* Task: The expected answer is the full listing, repeated exactly and free of images.

- - -

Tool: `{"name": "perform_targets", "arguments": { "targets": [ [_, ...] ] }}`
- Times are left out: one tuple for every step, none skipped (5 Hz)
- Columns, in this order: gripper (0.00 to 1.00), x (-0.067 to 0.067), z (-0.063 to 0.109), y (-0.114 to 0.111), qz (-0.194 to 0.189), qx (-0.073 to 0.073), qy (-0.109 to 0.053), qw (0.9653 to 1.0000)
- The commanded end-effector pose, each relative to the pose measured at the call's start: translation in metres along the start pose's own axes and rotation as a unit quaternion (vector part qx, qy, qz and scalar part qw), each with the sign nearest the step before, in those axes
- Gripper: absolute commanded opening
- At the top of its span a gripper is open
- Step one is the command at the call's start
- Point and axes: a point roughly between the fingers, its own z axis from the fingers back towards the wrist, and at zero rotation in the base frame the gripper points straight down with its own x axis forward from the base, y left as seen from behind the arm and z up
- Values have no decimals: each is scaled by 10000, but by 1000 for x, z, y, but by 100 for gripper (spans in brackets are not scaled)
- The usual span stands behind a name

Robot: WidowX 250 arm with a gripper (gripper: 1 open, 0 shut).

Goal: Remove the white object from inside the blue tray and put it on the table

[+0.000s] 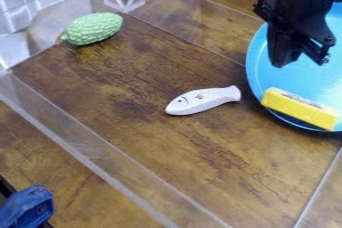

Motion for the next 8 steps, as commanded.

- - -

* Exercise response:
Tool: `{"name": "perform_targets", "arguments": { "targets": [ [_, ...] ] }}`
- Times are left out: one tuple for every step, none skipped (5 Hz)
- Columns, in this order: gripper (0.00 to 1.00), x (-0.067 to 0.067), z (-0.063 to 0.109), y (-0.114 to 0.111), qz (-0.194 to 0.189), qx (-0.073 to 0.073), qy (-0.109 to 0.053), qw (0.9653 to 1.0000)
- The commanded end-effector pose, each relative to the pose measured at the call's start: translation in metres along the start pose's own axes and rotation as a unit quaternion (vector part qx, qy, qz and scalar part qw), each with the sign nearest the step before, in those axes
- Gripper: absolute commanded opening
- At the top of its span a gripper is open
- Step one is the command at the call's start
- Point and axes: a point roughly between the fingers, its own z axis from the fingers back towards the wrist, and at zero rotation in the base frame the gripper points straight down with its own x axis forward from the base, y left as seen from behind the arm and z up
- Values have no decimals: each is scaled by 10000, but by 1000 for x, z, y, but by 100 for gripper (spans in brackets are not scaled)
- The usual span stands behind a name

Robot: WidowX 250 arm with a gripper (gripper: 1 open, 0 shut).

Goal: Remove the white object from inside the blue tray and put it on the table

[+0.000s] 

Motion for the next 8 steps, as commanded.

The output requires no further additions.